İyice boşaldıktan sonra, birlikte banyonun yolunu tutup, ılık duşun altında yine birlikte duş alarak, yorgunluğumuzu attık. Havlulara sarılıp, salona geldik ve kendimize birer kadeh şarap doldurup, bu kez yatak odasına geçtik ve oturur vaziyette yatağa girdik. Bir yandan şaraplarımızı yudumlarken, bir yandan da konuşup, birbirimizi daha iyi tanımaya çalışıyorduk Mine ile. Mine, harika bir kadındı. Her erkeğin sahip olmak için can vereceği bir kadındı doğrusu. Böyle bir kadınım olmadığı için içim sızladı adeta.
Kadehlerimizi bitirdiğimizde, yatağa gireli de neredeyse yarım saat olmuştu. Önce ellerimiz birleşti. Suyun da verdiği dirilik ile Mine’nin muhteşem vücudu, harika görünüyordu. O baş döndürücü ten kokusu ise benim bir kez daha kendimden geçmeme neden olmuştu. Penisim tekrar uyanmaya başlamış, havlunun altından baş kaldırıyordu. Mine’nin elini tutup, penisimin üstüne koydum. O da benim erkekliğimi okşamaya başladı. Elinin değmesi ile birlikte daha bir başkaldırmaya başladı penisim bu kez. Boynundan tutup, “Hadi sen de onu öp de mutlu et tatlım” dedim. Eğildi ve önce başından öpüp, diliyle yalamaya, ardından da ağzının içine alıp emmeye başladı.
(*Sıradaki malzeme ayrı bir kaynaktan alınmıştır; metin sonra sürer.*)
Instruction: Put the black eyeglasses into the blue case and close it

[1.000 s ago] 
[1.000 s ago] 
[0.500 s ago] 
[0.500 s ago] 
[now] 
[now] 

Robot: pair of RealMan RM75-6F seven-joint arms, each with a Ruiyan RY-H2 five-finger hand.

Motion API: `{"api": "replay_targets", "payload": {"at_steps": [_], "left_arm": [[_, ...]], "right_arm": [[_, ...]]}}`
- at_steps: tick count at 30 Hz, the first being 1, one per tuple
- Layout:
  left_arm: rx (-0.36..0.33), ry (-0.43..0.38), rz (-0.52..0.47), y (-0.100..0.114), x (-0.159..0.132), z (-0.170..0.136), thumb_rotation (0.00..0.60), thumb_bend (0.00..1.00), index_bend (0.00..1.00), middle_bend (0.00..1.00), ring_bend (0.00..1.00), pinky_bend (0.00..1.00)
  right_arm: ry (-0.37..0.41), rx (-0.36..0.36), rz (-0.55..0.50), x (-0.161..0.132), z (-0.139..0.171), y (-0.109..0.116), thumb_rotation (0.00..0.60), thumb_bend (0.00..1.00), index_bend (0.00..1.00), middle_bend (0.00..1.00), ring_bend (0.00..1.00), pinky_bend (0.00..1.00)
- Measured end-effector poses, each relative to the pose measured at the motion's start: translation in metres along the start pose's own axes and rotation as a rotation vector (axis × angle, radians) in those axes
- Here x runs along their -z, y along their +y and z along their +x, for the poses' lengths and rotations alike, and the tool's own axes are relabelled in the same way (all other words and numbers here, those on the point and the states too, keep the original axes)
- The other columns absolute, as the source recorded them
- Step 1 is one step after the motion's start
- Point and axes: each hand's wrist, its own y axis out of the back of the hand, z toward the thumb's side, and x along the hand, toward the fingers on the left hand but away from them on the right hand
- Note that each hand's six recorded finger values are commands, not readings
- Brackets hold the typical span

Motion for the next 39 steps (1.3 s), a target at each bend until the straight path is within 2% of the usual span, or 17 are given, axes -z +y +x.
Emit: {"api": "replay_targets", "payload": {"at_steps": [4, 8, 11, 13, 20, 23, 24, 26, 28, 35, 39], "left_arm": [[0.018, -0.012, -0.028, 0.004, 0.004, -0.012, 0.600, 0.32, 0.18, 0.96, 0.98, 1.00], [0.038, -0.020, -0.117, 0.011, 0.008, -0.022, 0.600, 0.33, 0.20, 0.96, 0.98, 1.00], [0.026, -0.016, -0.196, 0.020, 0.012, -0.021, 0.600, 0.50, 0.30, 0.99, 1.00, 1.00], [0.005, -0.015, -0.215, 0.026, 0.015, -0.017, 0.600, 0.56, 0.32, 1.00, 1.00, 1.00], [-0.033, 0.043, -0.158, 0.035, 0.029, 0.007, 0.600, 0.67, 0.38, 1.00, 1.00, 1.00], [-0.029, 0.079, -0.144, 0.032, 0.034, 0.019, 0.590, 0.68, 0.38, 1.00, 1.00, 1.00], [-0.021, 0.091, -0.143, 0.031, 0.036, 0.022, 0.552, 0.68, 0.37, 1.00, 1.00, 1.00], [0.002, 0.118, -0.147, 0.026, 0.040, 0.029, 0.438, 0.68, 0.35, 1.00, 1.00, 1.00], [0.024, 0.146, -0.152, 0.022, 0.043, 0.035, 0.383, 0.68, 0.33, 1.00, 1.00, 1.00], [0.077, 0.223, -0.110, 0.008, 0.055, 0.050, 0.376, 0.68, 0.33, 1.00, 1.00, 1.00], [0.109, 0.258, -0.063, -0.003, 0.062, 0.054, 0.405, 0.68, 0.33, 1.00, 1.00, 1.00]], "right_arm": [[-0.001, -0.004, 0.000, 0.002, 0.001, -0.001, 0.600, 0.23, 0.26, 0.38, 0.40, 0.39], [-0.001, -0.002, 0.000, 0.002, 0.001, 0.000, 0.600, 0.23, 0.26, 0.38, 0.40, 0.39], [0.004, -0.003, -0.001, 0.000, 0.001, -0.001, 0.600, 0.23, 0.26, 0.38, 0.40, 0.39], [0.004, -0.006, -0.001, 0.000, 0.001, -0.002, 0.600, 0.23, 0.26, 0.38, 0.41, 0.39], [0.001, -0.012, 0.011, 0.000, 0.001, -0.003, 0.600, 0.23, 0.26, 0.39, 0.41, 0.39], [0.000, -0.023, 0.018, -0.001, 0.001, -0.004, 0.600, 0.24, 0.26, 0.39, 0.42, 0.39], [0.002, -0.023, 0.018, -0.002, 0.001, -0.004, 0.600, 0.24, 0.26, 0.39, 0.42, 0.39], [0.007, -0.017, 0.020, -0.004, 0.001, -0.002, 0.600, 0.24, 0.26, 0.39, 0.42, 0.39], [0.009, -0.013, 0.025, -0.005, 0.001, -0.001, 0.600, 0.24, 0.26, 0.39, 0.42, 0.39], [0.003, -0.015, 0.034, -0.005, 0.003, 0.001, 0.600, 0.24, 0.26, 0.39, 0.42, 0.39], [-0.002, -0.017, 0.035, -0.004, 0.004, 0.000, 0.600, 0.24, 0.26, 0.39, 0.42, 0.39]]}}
Mine, penisimi öylesine güzel yalayıp emiyordu ki, bu işi çok iyi becerdiği belli oluyordu. Ben de başından tutarak, bir yandan saçlarını kavrayıp, penisimin üstüne bastırarak daha derinlere kadar ağzına almasını istiyordum. O da benim bu isteğimi anlamış olmalı ki, gırtlağına kadar penisimi ağzının derinliklerine kadar alıyor, müthiş bir emiş gücü ile ağzından çıkarıyordu. Neredeyse ağzının içine boşalmam an meselesiydi. O da bunu anladığından olsa gerek, kendini geriye çekti. Ben de bir müddet bekleyip, penisimin boşalma durumundan dönmesini bekledim. Bu kez Mine’yi arkadan yapmak istiyordum. Yatakta domaltmak isteyince, o da bu isteğimi anladı. Sanırım arkadan çok fazla ilişkiye girmemiş olsa gerekti. Biraz gönülsüz davranınca, ben de biraz ısrar etmek zorunda kaldım. O yusyuvarlak, dolgun kalçalarını bu kez kasıklarımda hissetmek, o daracık arka deliğinden içeriye girmek istiyordum. Bu düşünce adeta bir anda saplantı haline geldi bende. Ama önce, o muhteşem kadınlığını bir kez daha yalamak istiyordum. Bir kez daha sırt üstü yatan Mine’nin bir kez daha bacaklarının arasına başımı gömerek, o pembe gül goncasını olanca güzelliği ile yalamaya, emmeye, dilimi içine sokup çıkartmaya başladım. Bu kez de bir elimin parmakları ile de arka deliğinden içeriye girip çıkıyordum. Hatta bir ara baş parmağımı vajinasından içeri sokarken, orta parmağımı da arkadaki karanfil gibi deliğine sokup çıkarmaya başlayıp, bir yandan da klitorisini ağzıma alıp emmek Mine’yi çılgına çevirdi adeta. Onun bu durumdan zevk aldığını görünce, bu kez daha uzun süre kadınlığını yalamaya karar verdim. Muhteşem bir duyguydu. Zaten Mine de daha fazla dayanamadı ve altımda sarsıla sarsıla boşalırken, ben de büyük bir keyifle onun zevk sularını yalıyordum. Daha sonra iki parmağımı vajinasından içeri sokarken iki parmağımı da arka deliğine sokup çıkararak, daha da büyük zevk almasını sağladım. O da artık daha fazla dayanamadı ve “Hadi artık… Ne yapacaksan yap… Beni böyle mahvetme. Hadi sok artık içime… İçimde istiyorum seni…” diye inlemeye, kıvranmaya ve yalvarmaya başladı.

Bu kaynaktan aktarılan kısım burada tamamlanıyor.